● **The task**: Taking the line with "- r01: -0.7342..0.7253" as the first and the line with "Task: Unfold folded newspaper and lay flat" as the last, set down exactly every line in that range from the entries below, and no more.

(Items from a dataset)
[Start of Attachment]

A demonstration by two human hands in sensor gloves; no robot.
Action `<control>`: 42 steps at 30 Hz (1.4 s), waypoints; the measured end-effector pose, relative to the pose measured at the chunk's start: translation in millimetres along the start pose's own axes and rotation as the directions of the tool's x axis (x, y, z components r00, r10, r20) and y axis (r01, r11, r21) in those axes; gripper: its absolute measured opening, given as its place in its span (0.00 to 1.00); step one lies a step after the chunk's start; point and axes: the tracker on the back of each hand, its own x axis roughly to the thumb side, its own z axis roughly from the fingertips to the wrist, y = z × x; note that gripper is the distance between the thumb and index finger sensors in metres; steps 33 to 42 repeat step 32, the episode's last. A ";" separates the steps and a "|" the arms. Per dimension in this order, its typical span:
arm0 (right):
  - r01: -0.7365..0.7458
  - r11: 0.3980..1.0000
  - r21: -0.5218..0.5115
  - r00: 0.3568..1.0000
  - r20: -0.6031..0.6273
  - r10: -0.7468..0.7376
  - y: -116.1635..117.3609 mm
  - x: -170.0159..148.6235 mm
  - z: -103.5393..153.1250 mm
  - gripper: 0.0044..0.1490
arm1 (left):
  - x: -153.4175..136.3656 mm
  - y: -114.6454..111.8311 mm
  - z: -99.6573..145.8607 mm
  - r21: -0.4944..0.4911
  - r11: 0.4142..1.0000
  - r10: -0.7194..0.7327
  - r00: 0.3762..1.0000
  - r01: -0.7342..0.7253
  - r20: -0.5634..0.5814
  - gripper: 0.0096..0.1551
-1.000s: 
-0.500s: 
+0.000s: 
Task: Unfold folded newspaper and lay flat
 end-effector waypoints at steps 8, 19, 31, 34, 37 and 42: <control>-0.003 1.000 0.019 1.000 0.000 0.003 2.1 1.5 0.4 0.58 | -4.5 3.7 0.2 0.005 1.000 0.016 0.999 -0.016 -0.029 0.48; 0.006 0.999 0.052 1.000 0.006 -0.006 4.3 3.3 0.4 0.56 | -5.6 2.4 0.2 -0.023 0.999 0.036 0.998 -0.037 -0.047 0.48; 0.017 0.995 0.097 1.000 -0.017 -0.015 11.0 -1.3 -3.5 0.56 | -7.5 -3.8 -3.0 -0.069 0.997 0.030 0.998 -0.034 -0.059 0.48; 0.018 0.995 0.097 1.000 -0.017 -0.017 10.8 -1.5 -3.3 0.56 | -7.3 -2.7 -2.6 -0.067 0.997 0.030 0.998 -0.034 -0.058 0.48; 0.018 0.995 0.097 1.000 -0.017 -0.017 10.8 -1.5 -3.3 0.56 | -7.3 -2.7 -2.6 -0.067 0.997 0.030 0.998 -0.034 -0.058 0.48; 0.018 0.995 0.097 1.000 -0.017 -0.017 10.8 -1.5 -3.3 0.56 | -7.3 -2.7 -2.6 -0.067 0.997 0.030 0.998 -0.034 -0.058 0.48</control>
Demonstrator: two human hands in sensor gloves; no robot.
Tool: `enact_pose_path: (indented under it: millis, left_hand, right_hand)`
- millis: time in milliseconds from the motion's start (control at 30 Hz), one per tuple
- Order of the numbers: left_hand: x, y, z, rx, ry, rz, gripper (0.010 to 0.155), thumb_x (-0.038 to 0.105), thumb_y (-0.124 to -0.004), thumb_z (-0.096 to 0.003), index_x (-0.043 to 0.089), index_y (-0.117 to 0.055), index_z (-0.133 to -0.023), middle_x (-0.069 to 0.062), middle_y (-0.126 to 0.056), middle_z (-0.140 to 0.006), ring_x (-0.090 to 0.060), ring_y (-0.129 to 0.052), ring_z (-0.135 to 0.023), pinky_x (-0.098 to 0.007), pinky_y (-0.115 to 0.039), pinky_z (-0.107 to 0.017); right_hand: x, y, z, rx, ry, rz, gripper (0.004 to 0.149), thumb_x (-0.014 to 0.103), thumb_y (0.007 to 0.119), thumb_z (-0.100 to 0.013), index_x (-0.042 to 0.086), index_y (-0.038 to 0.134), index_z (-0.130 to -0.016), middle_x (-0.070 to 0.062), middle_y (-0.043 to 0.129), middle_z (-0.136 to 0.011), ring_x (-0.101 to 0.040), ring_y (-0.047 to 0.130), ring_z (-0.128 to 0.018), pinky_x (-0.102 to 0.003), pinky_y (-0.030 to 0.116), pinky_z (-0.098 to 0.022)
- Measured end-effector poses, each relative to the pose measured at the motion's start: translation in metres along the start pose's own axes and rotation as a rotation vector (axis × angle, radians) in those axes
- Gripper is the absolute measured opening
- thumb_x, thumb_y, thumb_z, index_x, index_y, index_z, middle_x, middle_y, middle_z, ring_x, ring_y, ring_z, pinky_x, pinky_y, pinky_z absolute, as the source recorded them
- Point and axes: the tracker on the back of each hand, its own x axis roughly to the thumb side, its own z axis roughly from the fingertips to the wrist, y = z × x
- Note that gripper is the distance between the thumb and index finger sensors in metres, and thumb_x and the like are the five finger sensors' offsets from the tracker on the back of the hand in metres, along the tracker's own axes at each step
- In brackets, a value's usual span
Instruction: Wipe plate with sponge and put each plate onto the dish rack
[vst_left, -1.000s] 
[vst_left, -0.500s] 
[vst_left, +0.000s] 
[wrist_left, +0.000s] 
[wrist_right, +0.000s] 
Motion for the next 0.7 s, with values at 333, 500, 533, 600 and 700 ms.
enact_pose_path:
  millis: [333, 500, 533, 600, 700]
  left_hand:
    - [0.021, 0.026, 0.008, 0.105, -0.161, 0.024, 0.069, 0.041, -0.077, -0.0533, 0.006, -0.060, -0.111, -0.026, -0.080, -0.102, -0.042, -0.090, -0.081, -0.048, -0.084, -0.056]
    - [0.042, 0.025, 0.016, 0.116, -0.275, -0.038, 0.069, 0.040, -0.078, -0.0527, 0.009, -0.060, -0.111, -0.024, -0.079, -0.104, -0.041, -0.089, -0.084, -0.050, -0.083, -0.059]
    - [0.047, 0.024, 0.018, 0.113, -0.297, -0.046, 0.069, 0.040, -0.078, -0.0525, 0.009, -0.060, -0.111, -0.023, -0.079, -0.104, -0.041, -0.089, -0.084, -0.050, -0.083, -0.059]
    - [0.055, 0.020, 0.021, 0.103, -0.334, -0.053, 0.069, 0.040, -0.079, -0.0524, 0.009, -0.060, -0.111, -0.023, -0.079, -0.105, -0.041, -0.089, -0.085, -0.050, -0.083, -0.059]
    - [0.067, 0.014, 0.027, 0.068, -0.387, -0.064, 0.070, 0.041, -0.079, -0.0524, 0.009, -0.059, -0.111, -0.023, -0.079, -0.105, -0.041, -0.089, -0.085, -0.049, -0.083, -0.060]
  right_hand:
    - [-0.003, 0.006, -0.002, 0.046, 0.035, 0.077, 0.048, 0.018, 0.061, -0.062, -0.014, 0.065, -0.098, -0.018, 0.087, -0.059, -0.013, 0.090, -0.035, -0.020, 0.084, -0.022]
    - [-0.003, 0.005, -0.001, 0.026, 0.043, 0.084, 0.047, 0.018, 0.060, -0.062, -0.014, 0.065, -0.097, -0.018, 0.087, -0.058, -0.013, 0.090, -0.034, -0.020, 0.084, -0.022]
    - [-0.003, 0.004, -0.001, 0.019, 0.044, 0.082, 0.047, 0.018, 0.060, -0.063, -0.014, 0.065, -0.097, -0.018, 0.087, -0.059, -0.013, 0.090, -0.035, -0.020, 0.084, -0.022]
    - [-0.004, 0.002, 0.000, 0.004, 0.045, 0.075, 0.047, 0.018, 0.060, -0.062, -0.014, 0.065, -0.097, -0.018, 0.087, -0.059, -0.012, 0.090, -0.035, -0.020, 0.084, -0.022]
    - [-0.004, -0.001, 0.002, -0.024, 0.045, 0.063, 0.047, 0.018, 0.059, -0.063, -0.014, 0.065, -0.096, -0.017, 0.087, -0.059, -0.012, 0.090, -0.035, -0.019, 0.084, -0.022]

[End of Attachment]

● **Exercise solution**:
  - r01: -0.7342..0.7253
  - r20: -0.5634..0.5814
  - gripper: 0.0096..0.1551
-1.000s: 
-0.500s: 
+0.000s: 
Task: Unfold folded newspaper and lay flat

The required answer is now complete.